* _Assignment_
From the records below, print only the part that opens with the line containing "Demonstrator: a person" and closes with the line containing "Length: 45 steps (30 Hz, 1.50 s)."; omit the pictures.

* _Provided information_

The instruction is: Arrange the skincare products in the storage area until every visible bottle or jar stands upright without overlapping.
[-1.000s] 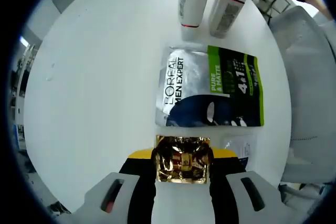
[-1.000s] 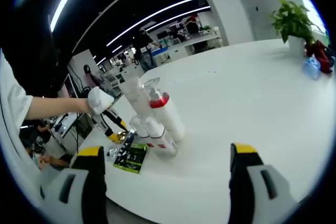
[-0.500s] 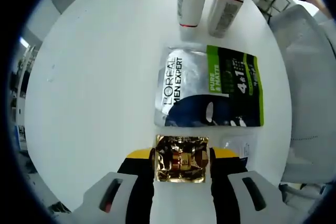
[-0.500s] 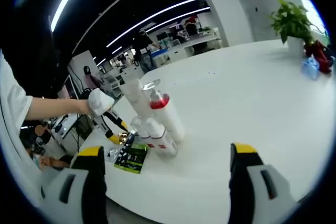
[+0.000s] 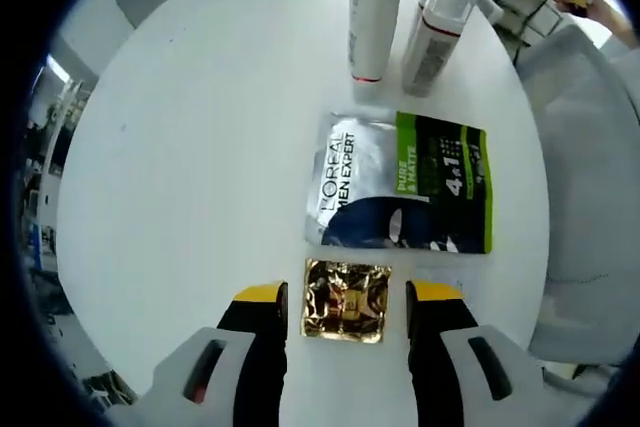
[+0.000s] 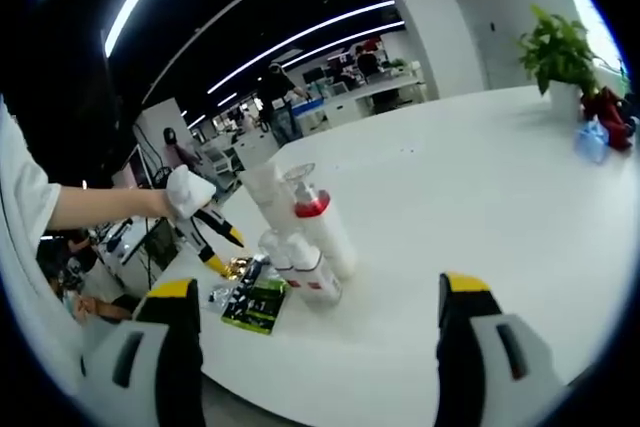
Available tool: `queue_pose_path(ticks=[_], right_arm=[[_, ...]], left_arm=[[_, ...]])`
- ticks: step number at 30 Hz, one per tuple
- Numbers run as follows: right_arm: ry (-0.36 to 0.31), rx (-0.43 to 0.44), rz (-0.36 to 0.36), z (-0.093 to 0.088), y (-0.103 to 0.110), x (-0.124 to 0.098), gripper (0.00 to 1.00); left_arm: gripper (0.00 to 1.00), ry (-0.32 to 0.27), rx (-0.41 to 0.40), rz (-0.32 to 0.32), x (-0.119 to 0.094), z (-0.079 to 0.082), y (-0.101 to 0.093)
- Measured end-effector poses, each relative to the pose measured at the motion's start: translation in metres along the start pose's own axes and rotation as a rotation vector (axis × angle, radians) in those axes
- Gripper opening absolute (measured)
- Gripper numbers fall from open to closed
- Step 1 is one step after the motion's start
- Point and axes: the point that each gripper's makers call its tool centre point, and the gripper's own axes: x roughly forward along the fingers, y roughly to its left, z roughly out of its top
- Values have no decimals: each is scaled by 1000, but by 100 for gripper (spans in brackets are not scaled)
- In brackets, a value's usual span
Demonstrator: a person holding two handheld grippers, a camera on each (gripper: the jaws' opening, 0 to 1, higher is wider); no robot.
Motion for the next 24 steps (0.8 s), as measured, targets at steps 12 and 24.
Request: queue_pose_path(ticks=[12, 24], right_arm=[[-25, -36, 14, 8, 9, -9, 100], [-19, -58, 77, 4, 31, -8, 100]], left_arm=[[53, -149, -170, 82, -40, 4, -13], [70, -355, -410, 172, -85, -1, -42]])
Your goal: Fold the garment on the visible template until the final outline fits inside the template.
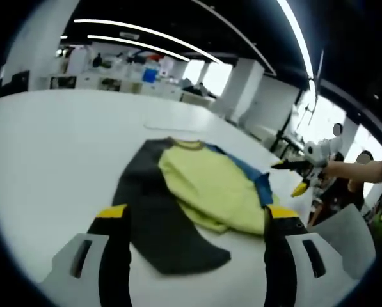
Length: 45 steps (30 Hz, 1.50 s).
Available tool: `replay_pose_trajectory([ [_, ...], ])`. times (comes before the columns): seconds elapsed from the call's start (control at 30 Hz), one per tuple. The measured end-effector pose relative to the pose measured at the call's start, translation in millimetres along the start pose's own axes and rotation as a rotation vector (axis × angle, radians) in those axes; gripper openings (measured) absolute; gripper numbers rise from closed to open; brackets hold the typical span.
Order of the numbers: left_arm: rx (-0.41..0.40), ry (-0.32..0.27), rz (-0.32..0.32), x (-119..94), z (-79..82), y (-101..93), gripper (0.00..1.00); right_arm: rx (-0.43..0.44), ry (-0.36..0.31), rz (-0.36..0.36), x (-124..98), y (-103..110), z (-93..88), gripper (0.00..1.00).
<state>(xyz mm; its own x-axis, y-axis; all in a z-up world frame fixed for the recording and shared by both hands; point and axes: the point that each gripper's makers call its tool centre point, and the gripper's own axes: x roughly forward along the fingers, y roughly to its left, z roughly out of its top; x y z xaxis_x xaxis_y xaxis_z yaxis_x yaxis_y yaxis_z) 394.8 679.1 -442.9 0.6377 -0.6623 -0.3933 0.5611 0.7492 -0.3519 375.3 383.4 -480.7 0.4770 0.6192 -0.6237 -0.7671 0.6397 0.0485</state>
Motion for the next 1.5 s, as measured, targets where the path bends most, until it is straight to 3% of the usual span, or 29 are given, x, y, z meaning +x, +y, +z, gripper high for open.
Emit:
replay_pose_trajectory([
  [0.13, 0.000, 0.001, -0.004, 0.4, -0.7, -1.1, 0.82, -0.029, 0.009, 0.008, 0.8, 8.0, 0.0, 0.89],
  [0.63, -0.015, -0.003, 0.002, -3.3, -3.9, 0.9, 0.82, -0.247, 0.079, 0.049, 15.3, 33.6, 3.2, 0.52],
  [0.93, -0.023, -0.002, 0.006, -5.0, -5.4, 2.7, 0.82, -0.344, 0.136, 0.077, 34.9, 45.1, -2.2, 0.44],
  [1.0, -0.025, -0.002, 0.006, -5.3, -5.5, 2.6, 0.82, -0.417, 0.160, 0.068, 38.1, 43.0, -5.4, 0.42],
  [1.13, -0.028, -0.002, 0.009, -5.8, -6.3, 3.6, 0.82, -0.430, 0.171, 0.076, 44.8, 47.8, -9.1, 0.39],
  [1.17, -0.030, -0.002, 0.009, -6.0, -6.4, 3.6, 0.82, -0.478, 0.185, 0.070, 46.3, 46.1, -10.4, 0.38],
  [1.5, -0.043, -0.006, 0.007, -5.4, -7.2, 3.7, 0.82, -0.527, 0.205, 0.049, 53.0, 42.1, -13.2, 0.30],
])
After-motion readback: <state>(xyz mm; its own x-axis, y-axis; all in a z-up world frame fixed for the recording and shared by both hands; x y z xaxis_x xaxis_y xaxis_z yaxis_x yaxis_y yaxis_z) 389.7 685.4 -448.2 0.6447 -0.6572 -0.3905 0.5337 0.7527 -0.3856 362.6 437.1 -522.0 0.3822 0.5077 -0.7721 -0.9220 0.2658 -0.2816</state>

* _Task solution_
Demonstrator: a person holding two handheld grippers, a camera on each (gripper: the jaws' opening, 0 to 1, higher is wider); no robot.
Motion for the next 24 steps (0.8 s), as measured, targets at steps 12 and 24.
Request: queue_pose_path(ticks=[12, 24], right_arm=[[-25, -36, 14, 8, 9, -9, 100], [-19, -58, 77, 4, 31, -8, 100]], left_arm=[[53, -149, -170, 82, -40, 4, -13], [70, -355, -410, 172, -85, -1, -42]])
Your goal: Fold the garment on the visible template until the final outline fits inside the template.
Length: 45 steps (30 Hz, 1.50 s).

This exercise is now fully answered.